= Stuticintamani =

The Stuti Chintamani is a piece of devotional literature attributed to Mahima Dharma. The song was written by Bhima Bhoi.

==Lyrics==

Oh preceptor, oh Lord, You are beyond the scope of description by qualification. I am going down now. Kindly tell me the way.
(1)Oh shapeless Lord, You are without any desire, but I am with desire. Save me from the delusion and deluge.

(2) Oh preceptor, oh Lord, You are above the Vedas, but I am confined to the Vedas. Kindly tell me divine wisdom so that I will get rid of the sins of nature.

(3) Oh preceptor, oh Lord, You are beyond the Vedas, but I bear a shape. You take ablution in the Ganges water but I take bath in the well-water of this earth.

(4) Oh Lord of the void, You have got one foot but I have two. Rescue me with Your single foot.

(5) My preceptor is free of sins but I am a great sinner. Oh Lord, rescue me from sins and do not deceive me.

(6) Oh preceptor, oh Lord, You are intelligent but I am a fool. Knowing fully well the merits have some kindness for me.

(7) Oh preceptor, oh Lord, You are a store house of knowledge and I am ignorant. Kindly rescue me from this dangerous Kali Age.

(8) Oh preceptor, oh Lord, You are expert in rescuing and I am fit for being condemned. You can save me from sixty six thousand Kumvi hell in which one has fallen by dragging him.

(9) Oh omniscient Lord, knowing in Your heart which is full of kindness that the creatures has fallen in the mire of sins, rescue him.

(10) Oh preceptor, oh Lord, You are free of diseases and I am full of diseases. Your religion is that of the void and You are endowed with all beauty. This creature is very unfortunate.

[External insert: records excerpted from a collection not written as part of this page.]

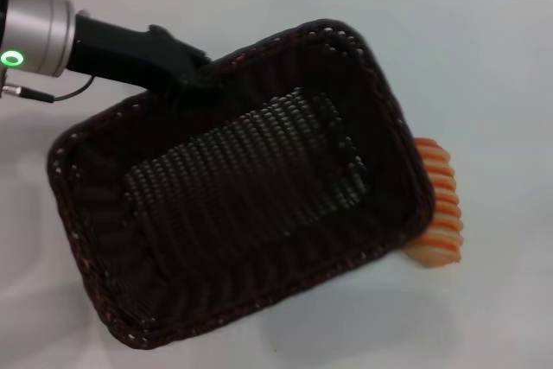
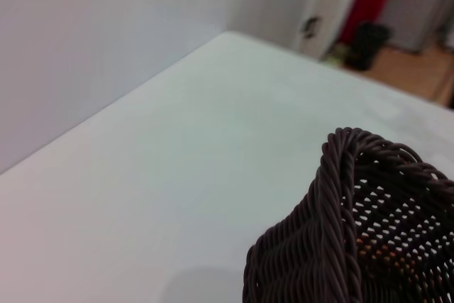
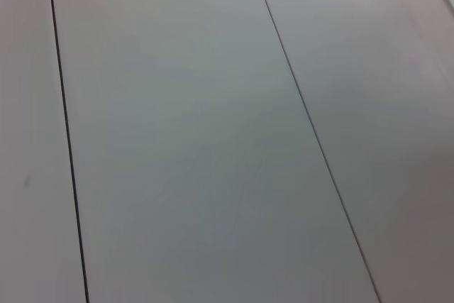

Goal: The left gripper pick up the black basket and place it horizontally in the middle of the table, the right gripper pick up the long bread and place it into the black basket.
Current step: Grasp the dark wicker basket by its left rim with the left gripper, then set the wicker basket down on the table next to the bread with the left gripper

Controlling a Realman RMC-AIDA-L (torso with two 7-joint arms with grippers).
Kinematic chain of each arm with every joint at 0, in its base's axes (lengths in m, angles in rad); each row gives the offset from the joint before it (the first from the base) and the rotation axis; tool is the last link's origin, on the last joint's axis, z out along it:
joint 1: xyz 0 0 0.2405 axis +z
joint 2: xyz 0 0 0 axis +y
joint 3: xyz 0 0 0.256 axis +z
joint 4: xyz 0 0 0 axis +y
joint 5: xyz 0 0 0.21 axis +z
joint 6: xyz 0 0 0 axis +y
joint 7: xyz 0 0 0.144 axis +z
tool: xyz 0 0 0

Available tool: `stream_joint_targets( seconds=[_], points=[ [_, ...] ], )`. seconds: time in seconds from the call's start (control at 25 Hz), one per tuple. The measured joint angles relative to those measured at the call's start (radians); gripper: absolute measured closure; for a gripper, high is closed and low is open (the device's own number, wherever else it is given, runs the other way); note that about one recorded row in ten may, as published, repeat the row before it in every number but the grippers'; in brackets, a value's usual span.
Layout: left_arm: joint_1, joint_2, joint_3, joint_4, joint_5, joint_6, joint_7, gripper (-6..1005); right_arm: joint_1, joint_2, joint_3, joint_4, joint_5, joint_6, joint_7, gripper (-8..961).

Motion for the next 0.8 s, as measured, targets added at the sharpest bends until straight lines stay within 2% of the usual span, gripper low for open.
stream_joint_targets(
  seconds=[0.08,0.16,0.44,0.8],
  points=[
    [-0.050,0.014,-0.005,0.073,-0.005,-0.020,0.045,804,-0.003,0.000,0.000,0.000,0.000,-0.001,0.000,152],
    [-0.088,0.015,0.006,0.117,-0.005,-0.026,0.082,804,-0.004,0.001,-0.001,0.000,0.000,-0.001,0.000,152],
    [-0.112,0.012,0.097,0.125,0.010,-0.025,0.194,804,-0.006,0.001,-0.005,0.000,0.000,-0.001,0.001,151],
    [-0.136,-0.001,0.121,0.165,0.063,0.005,0.264,803,-0.002,0.001,-0.006,0.000,0.000,0.005,0.001,152]
  ],
)
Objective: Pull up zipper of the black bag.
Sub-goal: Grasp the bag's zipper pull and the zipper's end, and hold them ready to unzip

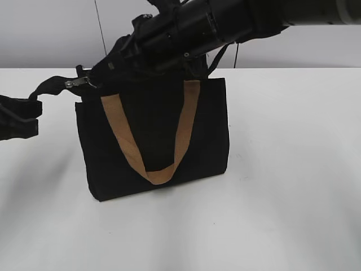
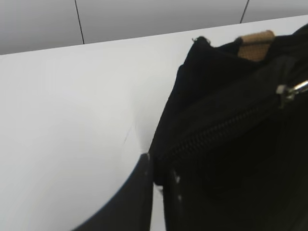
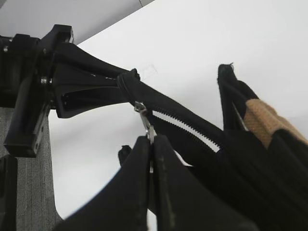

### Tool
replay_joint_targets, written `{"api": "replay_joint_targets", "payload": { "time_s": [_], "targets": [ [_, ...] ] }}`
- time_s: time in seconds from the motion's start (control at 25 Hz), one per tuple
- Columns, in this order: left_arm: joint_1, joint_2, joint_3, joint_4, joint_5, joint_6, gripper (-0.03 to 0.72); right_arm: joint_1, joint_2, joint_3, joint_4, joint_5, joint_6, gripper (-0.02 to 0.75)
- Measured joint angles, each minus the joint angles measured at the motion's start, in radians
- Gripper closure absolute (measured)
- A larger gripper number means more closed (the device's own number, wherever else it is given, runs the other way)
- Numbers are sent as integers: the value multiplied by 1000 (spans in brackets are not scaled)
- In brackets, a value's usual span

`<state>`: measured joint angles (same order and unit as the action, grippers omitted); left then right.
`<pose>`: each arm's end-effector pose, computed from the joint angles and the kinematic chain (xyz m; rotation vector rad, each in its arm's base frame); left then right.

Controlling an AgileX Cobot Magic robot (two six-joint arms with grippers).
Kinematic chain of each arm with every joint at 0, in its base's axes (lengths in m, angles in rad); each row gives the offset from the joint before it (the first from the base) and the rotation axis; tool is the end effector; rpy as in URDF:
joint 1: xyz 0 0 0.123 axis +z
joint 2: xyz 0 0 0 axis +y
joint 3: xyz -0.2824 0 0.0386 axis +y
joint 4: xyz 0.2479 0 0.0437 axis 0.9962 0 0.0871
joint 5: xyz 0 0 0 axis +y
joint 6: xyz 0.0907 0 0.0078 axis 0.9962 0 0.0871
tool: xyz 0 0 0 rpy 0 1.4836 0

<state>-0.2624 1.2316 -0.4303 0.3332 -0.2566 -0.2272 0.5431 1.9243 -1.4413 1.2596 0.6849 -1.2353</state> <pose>0.2174 -0.0662 0.2132 0.4156 2.0027 -0.1890 0.3414 0.2703 0.2547 -1.0050 1.9930 0.9807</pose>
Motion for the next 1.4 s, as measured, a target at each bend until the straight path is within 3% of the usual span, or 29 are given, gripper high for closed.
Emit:
{"api": "replay_joint_targets", "payload": {
  "time_s": [0.24, 0.64, 1.4],
  "targets": [
    [0, 0, 0, 0, 47, 0, 665, 0, 0, 0, -16, -24, 3, 738],
    [0, 0, -1, -12, 97, 0, 665, -17, 0, 0, -161, -45, 89, 738],
    [0, 0, -2, -15, 118, 0, 665, -293, -46, 0, -193, 153, 159, 738]
  ]
}}
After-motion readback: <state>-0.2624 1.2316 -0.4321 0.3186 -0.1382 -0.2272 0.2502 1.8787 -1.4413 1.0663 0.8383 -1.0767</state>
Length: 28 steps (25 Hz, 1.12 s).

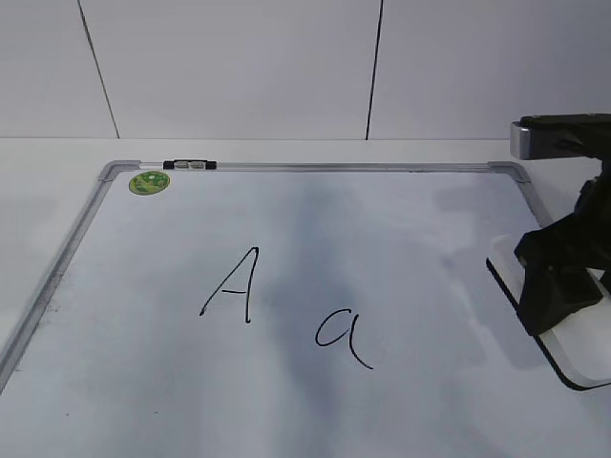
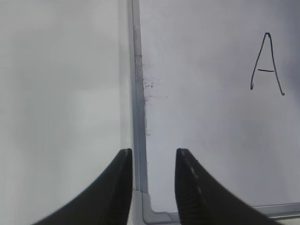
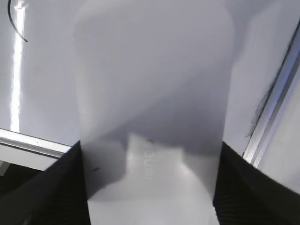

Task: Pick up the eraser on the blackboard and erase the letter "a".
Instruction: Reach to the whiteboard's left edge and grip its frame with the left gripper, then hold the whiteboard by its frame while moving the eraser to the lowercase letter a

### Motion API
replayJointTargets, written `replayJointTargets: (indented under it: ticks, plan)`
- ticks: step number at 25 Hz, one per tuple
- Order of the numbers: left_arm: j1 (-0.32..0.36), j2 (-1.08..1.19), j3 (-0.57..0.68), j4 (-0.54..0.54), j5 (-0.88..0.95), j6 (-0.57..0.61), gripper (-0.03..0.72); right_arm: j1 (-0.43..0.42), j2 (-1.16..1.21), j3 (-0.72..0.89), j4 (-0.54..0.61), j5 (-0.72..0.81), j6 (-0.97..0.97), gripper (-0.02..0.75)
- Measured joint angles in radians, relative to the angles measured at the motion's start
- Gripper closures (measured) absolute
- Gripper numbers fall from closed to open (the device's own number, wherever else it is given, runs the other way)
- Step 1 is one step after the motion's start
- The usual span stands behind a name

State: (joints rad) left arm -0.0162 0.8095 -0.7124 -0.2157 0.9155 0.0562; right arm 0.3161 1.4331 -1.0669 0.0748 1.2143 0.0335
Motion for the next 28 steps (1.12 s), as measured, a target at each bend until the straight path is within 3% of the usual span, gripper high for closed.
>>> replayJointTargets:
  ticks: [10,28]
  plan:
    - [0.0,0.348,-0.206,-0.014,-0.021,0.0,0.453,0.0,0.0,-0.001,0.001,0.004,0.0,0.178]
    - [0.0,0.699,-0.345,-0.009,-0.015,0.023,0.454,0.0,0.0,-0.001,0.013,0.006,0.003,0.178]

(11) Oh preceptor oh Lord, You have no companion or friend, but I am in coupe. As soon as I assumed body, delusion is sticking to my skin and hairs of the skin.

(12) Oh Alekha God, you are my illustrious preceptor and I am your disciple. I am being drowned, save me. What more I will tell you.

(13) My good preceptor is very virtuous, and I am a great sinner. Kindly see my condition and save me from the earth which is like an ocean. My preceptor is the fathomless sea of kindness. His religion is called Mahima. It is not even known to the wise as well as to the Vedas.

(15) The Lord has no shape or form. Then how to meditate on Him. Or Lord, you give result without performance of my religious rites.

(16) You are unthinkable. Your body is of the void. You cannot be described in words. Who can get any trace of Him by means of the holy lores.

(17) Oh pious and wise men, you are poet and learned men. Think within yourself. In this great Kali Age follow Alekha Mahima night and day.

(18) This religion has been evolved in this age and there is no importance in any other religion. One will get deliverance, wealth etc. by adopting this religion.

(19) This is Kali Age; from day to day Kali Age is assuming great proportion in the matter of sins. Following the feet of the preceptor Bhima Kanda has composed up until now 900 stanzas.